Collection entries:
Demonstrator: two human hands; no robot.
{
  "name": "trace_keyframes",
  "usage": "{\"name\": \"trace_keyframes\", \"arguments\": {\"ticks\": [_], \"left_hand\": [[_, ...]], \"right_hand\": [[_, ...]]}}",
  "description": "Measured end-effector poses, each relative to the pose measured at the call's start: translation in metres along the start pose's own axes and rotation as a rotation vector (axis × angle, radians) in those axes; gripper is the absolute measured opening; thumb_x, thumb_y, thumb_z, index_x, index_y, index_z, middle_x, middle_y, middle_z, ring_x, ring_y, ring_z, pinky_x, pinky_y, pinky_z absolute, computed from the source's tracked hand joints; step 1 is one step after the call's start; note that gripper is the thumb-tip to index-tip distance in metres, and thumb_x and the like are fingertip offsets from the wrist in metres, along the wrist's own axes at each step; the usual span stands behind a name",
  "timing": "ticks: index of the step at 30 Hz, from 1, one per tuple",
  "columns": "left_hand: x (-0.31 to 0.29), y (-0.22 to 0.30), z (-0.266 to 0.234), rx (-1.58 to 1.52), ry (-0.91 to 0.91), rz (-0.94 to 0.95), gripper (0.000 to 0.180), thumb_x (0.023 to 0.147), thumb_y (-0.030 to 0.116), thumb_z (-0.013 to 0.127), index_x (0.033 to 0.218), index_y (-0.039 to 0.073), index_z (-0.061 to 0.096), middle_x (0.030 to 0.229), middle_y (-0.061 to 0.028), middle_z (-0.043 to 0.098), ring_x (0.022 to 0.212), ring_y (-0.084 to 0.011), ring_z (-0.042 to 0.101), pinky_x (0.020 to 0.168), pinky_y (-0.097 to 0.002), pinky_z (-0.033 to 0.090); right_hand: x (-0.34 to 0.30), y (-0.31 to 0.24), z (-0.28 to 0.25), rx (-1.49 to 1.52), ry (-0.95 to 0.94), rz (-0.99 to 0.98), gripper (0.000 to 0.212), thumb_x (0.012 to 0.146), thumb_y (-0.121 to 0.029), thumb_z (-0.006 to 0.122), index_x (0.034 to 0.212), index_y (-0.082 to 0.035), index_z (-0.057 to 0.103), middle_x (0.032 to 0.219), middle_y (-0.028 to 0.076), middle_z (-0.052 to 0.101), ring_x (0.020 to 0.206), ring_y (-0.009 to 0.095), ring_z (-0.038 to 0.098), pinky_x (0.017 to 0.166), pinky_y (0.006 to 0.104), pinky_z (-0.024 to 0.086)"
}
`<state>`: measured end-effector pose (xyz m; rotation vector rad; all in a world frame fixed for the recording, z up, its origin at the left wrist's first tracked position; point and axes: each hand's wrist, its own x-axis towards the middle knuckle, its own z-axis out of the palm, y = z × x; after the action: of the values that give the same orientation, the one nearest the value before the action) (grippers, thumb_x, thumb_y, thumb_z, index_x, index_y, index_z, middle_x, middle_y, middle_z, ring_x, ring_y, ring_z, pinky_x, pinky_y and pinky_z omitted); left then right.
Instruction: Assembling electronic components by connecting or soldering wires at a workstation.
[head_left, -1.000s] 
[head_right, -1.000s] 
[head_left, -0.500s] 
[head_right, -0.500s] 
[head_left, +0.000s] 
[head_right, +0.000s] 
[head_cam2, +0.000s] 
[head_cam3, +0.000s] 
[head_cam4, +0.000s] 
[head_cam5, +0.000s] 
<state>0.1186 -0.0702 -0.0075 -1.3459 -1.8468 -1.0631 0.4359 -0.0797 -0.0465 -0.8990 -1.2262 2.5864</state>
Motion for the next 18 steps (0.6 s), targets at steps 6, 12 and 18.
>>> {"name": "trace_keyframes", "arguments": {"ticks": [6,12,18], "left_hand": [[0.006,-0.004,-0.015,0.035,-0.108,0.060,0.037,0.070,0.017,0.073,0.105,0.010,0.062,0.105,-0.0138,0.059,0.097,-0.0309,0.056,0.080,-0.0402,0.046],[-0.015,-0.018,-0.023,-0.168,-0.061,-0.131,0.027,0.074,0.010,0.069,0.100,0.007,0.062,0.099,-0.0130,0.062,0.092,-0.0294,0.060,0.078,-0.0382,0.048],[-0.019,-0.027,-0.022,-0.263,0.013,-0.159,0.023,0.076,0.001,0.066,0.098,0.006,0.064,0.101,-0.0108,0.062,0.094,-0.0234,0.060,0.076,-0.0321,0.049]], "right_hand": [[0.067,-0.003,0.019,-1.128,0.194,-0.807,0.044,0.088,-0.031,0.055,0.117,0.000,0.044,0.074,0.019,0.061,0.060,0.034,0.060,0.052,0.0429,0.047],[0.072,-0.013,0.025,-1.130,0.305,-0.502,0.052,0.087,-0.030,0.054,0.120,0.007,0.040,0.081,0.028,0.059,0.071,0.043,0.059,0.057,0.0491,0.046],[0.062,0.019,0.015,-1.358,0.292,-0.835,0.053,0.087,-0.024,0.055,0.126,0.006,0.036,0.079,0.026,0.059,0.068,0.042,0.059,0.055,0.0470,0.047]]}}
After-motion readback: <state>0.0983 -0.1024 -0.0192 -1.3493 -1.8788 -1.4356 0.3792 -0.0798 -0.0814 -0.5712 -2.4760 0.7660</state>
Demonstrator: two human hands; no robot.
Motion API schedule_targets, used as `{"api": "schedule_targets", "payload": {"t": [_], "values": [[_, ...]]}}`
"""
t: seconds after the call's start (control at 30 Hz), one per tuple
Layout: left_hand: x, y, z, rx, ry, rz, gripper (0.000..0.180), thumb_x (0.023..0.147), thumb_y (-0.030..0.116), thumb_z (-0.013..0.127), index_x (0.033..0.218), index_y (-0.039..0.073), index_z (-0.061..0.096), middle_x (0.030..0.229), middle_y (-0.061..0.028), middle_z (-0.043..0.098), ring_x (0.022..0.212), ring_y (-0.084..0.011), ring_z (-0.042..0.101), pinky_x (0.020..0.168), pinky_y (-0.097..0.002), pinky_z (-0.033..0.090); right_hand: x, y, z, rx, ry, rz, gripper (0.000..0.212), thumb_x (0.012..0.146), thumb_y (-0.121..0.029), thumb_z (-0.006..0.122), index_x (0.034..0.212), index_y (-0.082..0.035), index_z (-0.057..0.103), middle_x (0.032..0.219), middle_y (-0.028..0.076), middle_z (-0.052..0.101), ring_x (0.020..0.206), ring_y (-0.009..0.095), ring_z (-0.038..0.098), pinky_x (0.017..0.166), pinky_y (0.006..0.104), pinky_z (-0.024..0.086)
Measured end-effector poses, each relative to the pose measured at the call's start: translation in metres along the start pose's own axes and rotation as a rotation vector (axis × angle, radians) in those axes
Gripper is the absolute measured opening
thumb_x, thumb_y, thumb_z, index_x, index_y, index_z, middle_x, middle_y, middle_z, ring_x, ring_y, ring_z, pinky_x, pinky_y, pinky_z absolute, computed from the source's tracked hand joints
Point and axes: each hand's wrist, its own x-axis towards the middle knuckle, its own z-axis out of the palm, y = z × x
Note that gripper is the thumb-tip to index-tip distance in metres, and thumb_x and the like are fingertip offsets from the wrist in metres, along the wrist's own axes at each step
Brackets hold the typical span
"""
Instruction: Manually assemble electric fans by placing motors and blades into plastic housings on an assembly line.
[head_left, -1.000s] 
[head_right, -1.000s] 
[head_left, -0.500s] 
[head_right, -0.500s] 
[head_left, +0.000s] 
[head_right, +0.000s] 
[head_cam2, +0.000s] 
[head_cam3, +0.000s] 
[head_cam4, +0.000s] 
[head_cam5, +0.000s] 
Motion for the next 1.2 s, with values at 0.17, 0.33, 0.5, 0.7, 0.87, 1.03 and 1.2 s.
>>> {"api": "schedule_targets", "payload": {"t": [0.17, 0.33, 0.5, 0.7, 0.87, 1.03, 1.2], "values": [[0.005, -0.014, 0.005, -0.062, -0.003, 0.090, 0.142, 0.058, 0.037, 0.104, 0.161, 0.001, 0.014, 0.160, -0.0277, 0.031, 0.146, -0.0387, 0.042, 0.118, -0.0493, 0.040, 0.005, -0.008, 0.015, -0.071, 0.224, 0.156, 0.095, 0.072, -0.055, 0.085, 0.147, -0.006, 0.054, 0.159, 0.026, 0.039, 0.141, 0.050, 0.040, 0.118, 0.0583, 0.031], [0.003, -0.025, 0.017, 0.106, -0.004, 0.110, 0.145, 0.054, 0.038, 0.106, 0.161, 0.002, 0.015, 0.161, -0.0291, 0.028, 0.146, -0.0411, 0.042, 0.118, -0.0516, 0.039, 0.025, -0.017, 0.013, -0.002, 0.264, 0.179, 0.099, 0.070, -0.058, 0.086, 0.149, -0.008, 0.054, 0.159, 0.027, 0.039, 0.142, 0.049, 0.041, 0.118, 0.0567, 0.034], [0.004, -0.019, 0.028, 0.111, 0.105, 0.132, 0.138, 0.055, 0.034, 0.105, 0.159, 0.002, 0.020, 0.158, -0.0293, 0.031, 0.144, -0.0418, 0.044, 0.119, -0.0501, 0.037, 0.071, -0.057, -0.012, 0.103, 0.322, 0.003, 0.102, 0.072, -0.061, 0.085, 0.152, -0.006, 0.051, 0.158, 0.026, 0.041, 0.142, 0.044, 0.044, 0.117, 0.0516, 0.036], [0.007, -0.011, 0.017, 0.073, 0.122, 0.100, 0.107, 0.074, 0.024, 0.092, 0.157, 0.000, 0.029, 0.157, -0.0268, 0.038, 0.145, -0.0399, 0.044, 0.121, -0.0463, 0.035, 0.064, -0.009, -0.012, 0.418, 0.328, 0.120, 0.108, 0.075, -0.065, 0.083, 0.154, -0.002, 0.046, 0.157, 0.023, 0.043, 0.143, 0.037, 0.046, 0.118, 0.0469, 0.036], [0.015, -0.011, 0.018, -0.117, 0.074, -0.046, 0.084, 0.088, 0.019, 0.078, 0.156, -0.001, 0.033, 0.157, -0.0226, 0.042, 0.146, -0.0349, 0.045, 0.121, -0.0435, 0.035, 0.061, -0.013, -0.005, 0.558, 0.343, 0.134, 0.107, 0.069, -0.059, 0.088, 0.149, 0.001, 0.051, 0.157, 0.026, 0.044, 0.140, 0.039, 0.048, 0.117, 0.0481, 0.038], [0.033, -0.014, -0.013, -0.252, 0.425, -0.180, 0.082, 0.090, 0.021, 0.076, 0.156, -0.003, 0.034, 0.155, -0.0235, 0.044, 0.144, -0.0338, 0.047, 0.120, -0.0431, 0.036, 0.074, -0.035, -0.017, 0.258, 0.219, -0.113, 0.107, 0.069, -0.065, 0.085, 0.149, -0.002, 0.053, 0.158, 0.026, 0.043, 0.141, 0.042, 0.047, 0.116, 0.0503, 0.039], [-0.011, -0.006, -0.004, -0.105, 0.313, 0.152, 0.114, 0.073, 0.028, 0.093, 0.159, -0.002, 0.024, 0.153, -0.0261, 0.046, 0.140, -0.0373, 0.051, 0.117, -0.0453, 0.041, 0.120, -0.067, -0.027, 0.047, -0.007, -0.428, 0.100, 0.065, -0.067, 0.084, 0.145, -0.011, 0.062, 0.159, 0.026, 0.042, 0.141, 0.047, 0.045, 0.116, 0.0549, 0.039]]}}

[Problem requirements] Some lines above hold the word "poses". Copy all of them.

[Exercise response]
  "description": "Measured end-effector poses, each relative to the pose measured at the call's start: translation in metres along the start pose's own axes and rotation as a rotation vector (axis × angle, radians) in those axes; gripper is the absolute measured opening; thumb_x, thumb_y, thumb_z, index_x, index_y, index_z, middle_x, middle_y, middle_z, ring_x, ring_y, ring_z, pinky_x, pinky_y, pinky_z absolute, computed from the source's tracked hand joints; step 1 is one step after the call's start; note that gripper is the thumb-tip to index-tip distance in metres, and thumb_x and the like are fingertip offsets from the wrist in metres, along the wrist's own axes at each step; the usual span stands behind a name",
Measured end-effector poses, each relative to the pose measured at the call's start: translation in metres along the start pose's own axes and rotation as a rotation vector (axis × angle, radians) in those axes

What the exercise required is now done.